> [Task brief]: Once you have checked each line below for the word "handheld", give the number of lines that have it and nothing further.

[[ The data, beginning ]]

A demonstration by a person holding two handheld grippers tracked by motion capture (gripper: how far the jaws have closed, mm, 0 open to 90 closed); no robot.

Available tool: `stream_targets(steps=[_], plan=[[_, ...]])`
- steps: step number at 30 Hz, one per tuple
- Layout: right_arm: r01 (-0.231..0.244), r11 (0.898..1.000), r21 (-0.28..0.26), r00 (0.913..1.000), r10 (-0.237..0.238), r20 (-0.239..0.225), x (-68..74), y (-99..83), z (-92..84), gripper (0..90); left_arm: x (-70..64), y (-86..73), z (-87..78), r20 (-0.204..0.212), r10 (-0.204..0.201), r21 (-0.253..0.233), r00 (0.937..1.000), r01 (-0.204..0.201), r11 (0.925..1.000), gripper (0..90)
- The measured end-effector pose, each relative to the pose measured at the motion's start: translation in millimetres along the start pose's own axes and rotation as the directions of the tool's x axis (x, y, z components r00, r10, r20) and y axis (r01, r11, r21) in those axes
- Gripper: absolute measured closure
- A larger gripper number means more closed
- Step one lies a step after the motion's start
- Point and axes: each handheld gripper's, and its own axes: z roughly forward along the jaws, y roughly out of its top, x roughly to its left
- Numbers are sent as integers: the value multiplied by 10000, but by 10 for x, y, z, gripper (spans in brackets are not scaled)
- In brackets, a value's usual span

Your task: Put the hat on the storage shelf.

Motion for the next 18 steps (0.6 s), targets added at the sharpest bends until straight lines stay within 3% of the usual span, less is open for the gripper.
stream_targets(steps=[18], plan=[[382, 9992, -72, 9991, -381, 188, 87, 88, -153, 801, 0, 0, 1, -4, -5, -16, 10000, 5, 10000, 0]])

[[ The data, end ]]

> [Result of this exercise]: 2